_Task to complete_. Locate each line below that includes "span" and reproduce it.

_Supplied information_.
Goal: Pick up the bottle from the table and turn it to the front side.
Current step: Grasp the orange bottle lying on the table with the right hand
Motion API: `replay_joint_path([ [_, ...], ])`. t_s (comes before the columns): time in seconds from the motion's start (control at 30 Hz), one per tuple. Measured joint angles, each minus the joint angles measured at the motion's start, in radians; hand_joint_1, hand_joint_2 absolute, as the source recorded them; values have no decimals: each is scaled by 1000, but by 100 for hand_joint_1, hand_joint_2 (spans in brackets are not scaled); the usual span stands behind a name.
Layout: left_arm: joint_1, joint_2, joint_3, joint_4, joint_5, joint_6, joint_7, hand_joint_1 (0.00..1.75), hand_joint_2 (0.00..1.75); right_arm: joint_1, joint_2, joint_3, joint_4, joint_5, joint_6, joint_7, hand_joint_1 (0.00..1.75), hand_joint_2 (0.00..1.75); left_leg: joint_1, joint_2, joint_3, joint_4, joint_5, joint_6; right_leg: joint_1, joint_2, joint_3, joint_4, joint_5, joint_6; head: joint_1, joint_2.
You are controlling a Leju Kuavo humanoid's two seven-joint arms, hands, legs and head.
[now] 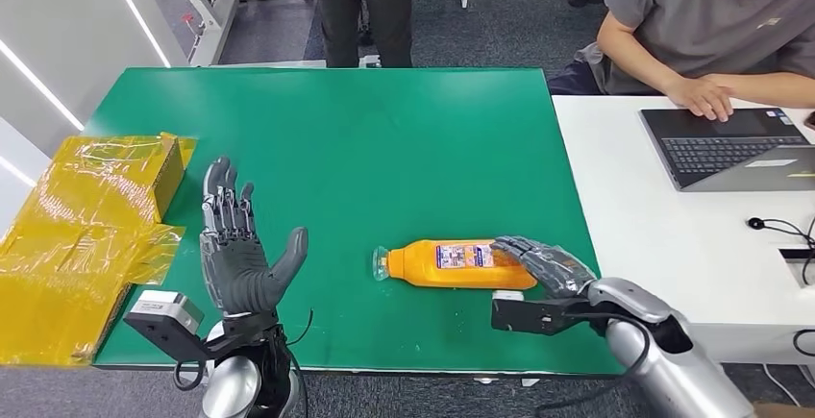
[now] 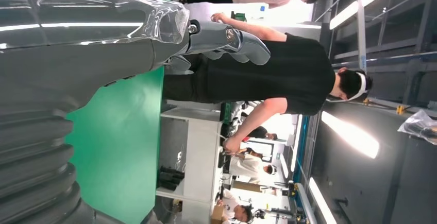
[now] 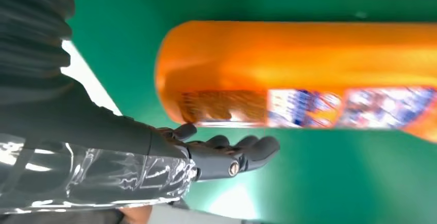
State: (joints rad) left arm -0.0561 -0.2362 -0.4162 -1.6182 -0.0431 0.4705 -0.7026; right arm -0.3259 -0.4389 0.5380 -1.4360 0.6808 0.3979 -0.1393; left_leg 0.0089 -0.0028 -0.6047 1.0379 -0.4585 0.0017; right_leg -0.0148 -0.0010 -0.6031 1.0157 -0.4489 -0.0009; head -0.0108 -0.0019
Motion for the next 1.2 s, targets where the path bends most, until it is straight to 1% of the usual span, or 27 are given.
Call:
replay_joint_path([
  [0.1, 0, 0, 0, 0, 1, -3, 0, 0, 175, -76, -38, 39, 41, -32, 38, -5, 0, 175, 0, 0, 0, 0, 0, 0, 0, 0, 0, 0, 0, 0, 0, 0],
  [0.27, 0, 0, 0, 0, 3, -4, 0, 0, 175, -164, -68, 99, 99, -68, 50, -1, 0, 175, 0, 0, 0, 0, 1, 0, 0, 0, 0, 0, 0, 0, 0, 0],
  [0.37, 0, 0, 0, 0, 4, -4, 0, 0, 175, -189, -77, 120, 121, -73, 50, -1, 0, 175, 0, 0, 0, 0, 1, 0, 0, 0, 0, 0, 0, 0, 0, 0],
  [0.6, 0, 0, 0, 0, 5, -4, 0, 0, 175, -215, -84, 149, 146, -80, 50, 1, 0, 175, 0, 0, 0, 0, 0, 0, 0, 0, 0, 0, 0, 0, 0, 0],
  [0.7, -2, 0, 0, 0, 11, -3, 0, 0, 175, -256, -83, 184, 174, -112, 51, 6, 0, 175, 0, 0, 0, 0, 0, 0, 0, 0, 0, 0, 0, 0, 0, 0],
  [0.77, -5, 0, 0, 0, 15, -2, 0, 0, 175, -307, -73, 220, 216, -133, 52, 1, 0, 175, 0, 1, 0, 0, 1, 0, 0, 1, 0, 1, 1, 0, 0, 0],
  [0.93, -8, 0, 0, 0, 18, -1, 0, 0, 175, -417, -17, 309, 322, -160, 73, -26, 0, 175, 0, 0, 0, 0, 2, 0, 0, 0, 0, 1, 1, 0, 0, 0],
  [1.07, -9, 1, 0, 0, 18, 3, 0, 0, 175, -463, 28, 363, 379, -182, 89, -50, 0, 175, 0, 0, 0, 0, 2, 0, 0, 0, 0, 1, 1, 0, 0, 0],
  [1.2, -11, 1, 0, 0, 19, 3, 0, 0, 175, -480, 71, 406, 434, -199, 82, -69, 0, 175, 0, -1, 0, 0, 2, 0, 0, 0, 0, 1, 1, 0, 0, 0],
])
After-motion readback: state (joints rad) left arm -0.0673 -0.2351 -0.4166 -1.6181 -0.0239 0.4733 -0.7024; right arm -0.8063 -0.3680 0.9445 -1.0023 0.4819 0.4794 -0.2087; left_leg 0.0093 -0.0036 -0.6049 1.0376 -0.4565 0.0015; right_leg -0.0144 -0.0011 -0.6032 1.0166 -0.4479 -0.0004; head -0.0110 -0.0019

_Exercise answer_.
Motion API: `replay_joint_path([ [_, ...], ])`. t_s (comes before the columns): time in seconds from the motion's start (control at 30 Hz), one per tuple. Measured joint angles, each minus the joint angles measured at the motion's start, in radians; hand_joint_1, hand_joint_2 absolute, as the source recorded them; values have no decimals: each is scaled by 1000, but by 100 for hand_joint_1, hand_joint_2 (spans in brackets are not scaled); the usual span stands behind a name.
Motion for the next 1.2 s, targets where the path bends most, until it is straight to 1% of the usual span, or 27 are given.

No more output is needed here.